I hope it is clear from this document that the work Vahhopayya and I have done to develop the Astral Vapors as a viable faster-than-light travel method is not, and was never, intended to avoid the necessary negative consequences of faster-than-light travel in a balanced setting. Once again, I point out that the above scenarios purposely ignore the possibility of complete and utter disaster that comes with a lack of dedicated preparation, with consequences ranging from semi-humorous to utterly horrifying (all of which are accomplished, I remind you, with murder).

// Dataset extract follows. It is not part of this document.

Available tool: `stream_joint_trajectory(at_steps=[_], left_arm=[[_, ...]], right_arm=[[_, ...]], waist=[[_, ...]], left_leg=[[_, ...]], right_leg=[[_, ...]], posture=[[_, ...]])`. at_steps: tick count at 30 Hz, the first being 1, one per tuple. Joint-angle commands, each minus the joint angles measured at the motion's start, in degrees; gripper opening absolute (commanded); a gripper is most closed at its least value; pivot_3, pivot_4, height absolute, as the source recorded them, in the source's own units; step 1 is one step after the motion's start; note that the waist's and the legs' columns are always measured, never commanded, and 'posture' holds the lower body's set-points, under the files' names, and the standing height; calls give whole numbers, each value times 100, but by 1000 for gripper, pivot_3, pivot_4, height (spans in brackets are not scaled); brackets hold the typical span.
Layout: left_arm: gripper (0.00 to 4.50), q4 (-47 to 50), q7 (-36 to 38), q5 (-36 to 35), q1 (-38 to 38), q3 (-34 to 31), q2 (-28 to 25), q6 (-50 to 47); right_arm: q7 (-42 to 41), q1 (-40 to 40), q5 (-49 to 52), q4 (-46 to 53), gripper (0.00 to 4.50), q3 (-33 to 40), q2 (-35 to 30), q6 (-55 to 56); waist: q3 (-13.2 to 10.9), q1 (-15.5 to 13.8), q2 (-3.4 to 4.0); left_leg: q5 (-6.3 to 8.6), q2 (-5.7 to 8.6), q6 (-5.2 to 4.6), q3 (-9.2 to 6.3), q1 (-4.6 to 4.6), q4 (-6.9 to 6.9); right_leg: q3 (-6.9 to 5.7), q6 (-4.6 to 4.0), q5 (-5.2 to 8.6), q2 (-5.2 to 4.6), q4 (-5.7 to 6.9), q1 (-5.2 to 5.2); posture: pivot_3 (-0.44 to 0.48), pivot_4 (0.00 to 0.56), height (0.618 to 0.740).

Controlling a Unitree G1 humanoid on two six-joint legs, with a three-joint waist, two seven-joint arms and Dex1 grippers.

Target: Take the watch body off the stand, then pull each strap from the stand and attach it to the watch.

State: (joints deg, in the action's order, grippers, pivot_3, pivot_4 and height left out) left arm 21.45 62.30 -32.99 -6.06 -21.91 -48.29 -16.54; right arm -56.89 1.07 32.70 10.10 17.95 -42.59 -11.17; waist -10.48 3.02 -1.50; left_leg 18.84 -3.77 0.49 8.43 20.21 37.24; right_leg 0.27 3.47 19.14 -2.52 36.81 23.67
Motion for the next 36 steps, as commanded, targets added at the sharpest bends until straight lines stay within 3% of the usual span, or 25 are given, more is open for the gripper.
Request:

Perhaps it was not obvious from the tone of our discussion with representatives of the moderation team, but the possibility of completely stranding our vessels beyond all hope of rescue, and with no way to activate the one alternative FTL drive in their possession because the Suranese responsible for doing so were just murdered, is not something that we intend to take lightly: Vahhopayya and I have already discussed between ourselves the possibility of interesting RPs as a result of lost crews, and there is a good chance that some such accidents will lead to future expansion requests, but by and large any such event is almost certainly a death sentence for the crew and a write-off for the relevant company in regards to their (very expensive) ship.

Ignoring the accidents of ‘human’ error, I hope it is now clear that the limitations we placed on this method from the beginning—starting with the fact that the method itself requires murder—are serious in nature, and virtually ensure that any use of this method of travel by Honorian vessels will bring no small amount of chaos to the nation as a whole. It is true that many of these limitations can be avoided or adjusted as time goes on, and I don’t deny that I intend to do so; I also think that it’s obvious that I will have to do so, or else the method will never be viable in the first place. As it stands, as long as Honorias is a democratic nation that husbands its Suranese population as a finite and absolutely indispensable resource, utilizing the Astral Vapors for faster-than-light travel is a disaster in every sense, for those who do it and for those who have to clean up the resulting mess. For the people of my nation, it cannot be anything but a measure of last resort, practiced by such a small number of priest-engineers in such a limited fashion as to make it unusable to most of the people who are even aware of its existence, which is itself a terribly small number at the moment. Honorias itself will have to transform before Astral Vapors can be anything more than a pseudo-scientific horror given a very limited application.